About This Example Code

This example code is for the curation and analysis of data from a micro-randomized trial (MRT) similar to the Self-Relevant Appeals to Engage in Self-Monitoring of Alcohol Use MRT. Although prior research indicates that self-monitoring of alcohol use can mitigate alcohol misuse, engagement in digital self-monitoring remains suboptimal among young adults. The MRT was designed to estimate the effect of just in time digital prompts (reminders) on engagement in self-monitoring for alcohol use among college students. The different types of digital prompts were compared based on the proximal outcome, whether the participant completed self-monitoring of alcohol use within the 3 days of the digital prompt being sent.

How can a behavioral scientist use this code?

Behavioral intervention scientists can use this code as a starting point for the curation and analysis of data from an MRT that is similar to Self-Relevant Appeals to Engage in Self-Monitoring of Alcohol Use.

Note: The material on this page does not include data from this study.

Note from the study’s Principal Investigator:

The investigative team recognizes the importance and benefit of sharing data from this research study to ensure accuracy of results via replication and reproduction, to increase generalizability of results, and to promote and facilitate future research in this area. It is our goal to make available data to external institutions. External investigators expressing an interest in accessing a particular data set will be required to sign a data sharing agreement that is approved by the University of Minnesota. Identifiers of raw data will be purged to protect subject confidentiality. A complete, cleaned, de-identified copy of the final dataset used in conducting the final analyses will be made available. The dataset will be available by request from the PI of R01 AA026574 (Patrick, M.E.).

Related References

1. Carpenter, S. M., Patrick, M., Morrell, N., & Nahum-Shani, I. (2021, February 16). Leveraging Self-Relevance to Engage Young Adults in Self-Monitoring of Alcohol Use. https://doi.org/10.17605/OSF.IO/DKVZ3

This reference contains the study protocol which was pre-specified prior to the curation and analysis of data from the MRT. Four research questions were specified in the protocol, of which, three were tackled by the example code above and the reference below (Carpenter et al., 2022). For readers comparing this protocol to the reference below, we note that although there are differences in the actual language used to describe the research questions, the essence of what is being investigated remains the same.

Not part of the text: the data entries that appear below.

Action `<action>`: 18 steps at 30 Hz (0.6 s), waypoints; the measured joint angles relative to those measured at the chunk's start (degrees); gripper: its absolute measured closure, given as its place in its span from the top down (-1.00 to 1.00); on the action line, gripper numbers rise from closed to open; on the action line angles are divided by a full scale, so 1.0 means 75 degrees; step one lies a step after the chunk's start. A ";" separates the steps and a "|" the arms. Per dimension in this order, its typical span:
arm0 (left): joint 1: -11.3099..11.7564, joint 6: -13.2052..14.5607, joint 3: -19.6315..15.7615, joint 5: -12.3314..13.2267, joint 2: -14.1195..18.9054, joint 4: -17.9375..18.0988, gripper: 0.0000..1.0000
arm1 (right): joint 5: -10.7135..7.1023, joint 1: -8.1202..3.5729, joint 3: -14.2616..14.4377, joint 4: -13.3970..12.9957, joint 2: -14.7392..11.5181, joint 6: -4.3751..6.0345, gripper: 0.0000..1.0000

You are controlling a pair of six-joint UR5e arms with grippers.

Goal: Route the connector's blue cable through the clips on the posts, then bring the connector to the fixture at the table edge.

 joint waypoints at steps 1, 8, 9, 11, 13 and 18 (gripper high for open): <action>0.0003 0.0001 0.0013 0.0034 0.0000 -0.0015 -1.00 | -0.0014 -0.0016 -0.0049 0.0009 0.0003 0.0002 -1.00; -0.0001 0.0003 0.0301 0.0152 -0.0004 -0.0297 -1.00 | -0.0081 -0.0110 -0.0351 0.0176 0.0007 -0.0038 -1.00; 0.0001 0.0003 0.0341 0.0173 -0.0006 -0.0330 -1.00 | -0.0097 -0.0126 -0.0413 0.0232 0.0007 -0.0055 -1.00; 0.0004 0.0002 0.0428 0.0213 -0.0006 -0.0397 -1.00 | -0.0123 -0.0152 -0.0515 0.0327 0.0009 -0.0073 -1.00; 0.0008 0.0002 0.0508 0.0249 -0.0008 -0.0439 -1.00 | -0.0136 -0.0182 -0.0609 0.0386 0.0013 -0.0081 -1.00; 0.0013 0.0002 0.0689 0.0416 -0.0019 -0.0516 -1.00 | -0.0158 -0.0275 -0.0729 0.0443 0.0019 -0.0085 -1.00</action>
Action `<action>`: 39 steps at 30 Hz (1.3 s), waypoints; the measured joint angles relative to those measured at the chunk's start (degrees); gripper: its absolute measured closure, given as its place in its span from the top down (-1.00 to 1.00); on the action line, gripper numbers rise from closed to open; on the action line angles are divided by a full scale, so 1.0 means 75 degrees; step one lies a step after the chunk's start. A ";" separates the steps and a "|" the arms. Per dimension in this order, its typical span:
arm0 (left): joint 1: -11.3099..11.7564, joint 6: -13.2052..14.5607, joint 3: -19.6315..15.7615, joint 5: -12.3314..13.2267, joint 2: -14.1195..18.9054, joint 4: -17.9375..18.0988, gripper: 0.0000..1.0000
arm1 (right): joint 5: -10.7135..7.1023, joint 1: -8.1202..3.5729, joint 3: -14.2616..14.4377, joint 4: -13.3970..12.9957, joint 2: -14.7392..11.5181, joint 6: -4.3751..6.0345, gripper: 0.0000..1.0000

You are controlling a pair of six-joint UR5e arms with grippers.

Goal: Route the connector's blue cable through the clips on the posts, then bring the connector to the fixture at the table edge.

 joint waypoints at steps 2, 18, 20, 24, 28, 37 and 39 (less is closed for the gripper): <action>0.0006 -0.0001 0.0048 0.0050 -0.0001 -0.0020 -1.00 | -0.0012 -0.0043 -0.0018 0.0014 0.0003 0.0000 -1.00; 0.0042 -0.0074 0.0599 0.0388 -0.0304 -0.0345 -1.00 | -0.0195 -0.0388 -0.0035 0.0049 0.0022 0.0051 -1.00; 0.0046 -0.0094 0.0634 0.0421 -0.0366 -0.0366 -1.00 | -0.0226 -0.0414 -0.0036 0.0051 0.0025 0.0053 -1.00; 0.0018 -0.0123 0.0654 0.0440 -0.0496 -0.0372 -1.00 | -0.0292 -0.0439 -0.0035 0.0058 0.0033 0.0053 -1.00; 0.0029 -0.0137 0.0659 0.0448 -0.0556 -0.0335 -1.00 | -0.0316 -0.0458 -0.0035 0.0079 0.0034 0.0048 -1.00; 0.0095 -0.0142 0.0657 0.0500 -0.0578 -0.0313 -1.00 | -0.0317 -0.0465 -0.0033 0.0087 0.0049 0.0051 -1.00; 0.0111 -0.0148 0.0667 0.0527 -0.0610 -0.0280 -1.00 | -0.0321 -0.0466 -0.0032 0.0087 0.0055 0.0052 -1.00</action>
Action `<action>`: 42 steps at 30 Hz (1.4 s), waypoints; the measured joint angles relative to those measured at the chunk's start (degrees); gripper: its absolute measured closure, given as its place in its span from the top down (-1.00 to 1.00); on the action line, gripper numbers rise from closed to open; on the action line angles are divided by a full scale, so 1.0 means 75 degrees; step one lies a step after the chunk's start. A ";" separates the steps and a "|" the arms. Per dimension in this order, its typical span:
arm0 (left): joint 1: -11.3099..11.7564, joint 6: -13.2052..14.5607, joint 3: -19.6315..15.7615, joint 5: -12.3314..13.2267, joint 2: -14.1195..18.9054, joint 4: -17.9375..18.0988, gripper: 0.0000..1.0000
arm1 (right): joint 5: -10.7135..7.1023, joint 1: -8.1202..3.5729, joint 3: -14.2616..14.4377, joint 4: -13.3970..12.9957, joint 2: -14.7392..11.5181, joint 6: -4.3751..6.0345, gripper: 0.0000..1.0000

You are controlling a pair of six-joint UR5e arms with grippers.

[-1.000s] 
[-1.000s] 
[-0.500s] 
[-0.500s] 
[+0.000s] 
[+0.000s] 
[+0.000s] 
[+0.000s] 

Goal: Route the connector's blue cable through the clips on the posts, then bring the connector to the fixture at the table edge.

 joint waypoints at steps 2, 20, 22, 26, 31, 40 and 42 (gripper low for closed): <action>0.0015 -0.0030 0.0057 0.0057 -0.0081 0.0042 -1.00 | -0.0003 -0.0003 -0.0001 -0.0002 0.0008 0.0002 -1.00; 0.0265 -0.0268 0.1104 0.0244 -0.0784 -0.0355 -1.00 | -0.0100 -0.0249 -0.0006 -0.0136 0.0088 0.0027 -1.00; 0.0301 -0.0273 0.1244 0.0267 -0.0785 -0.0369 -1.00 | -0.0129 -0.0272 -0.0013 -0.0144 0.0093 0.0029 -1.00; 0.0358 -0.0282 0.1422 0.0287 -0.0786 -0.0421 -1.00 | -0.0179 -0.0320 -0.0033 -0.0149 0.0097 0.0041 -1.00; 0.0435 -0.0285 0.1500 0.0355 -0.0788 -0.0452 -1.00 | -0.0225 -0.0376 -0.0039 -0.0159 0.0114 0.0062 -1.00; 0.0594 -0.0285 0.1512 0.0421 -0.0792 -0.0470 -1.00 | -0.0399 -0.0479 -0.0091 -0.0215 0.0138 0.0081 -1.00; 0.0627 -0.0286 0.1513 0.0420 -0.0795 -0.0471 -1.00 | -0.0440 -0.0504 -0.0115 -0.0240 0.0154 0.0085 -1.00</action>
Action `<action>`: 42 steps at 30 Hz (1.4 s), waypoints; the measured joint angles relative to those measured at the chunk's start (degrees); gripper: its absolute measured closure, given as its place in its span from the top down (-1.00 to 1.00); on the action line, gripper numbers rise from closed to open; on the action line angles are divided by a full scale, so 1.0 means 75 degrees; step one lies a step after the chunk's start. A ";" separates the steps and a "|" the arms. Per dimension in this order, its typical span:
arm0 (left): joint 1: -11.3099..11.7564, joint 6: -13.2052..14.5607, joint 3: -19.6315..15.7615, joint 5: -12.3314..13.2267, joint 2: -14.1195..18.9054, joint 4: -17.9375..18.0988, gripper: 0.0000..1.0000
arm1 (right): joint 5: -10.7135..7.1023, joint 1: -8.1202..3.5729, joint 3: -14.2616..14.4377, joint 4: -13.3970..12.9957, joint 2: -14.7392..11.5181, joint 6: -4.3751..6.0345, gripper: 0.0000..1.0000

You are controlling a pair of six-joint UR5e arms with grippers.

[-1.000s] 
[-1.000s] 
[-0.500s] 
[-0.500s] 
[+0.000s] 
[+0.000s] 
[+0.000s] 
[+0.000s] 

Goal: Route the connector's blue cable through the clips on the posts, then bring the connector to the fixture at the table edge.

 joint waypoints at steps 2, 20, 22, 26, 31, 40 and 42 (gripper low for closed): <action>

2. Carpenter, S. M., Yap, J., Patrick, M. E., Morrell, N., Dziak, J. J., Almirall, D., … & Nahum-Shani, I. (2022). Self-relevant appeals to engage in self-monitoring of alcohol use: A microrandomized trial. Psychology of Addictive Behaviors.

This reference contains the results of the investigation of three of the four research questions which were pre-specified in the protocol above.

3. Patrick, M. E., Boatman, J. A., Morrell, N., Wagner, A. C., Lyden, G. R., Nahum-Shani, I., … & Almirall, D. (2020). A sequential multiple assignment randomized trial (SMART) protocol for empirically developing an adaptive preventive intervention for college student drinking reduction. Contemporary clinical trials, 96, 106089.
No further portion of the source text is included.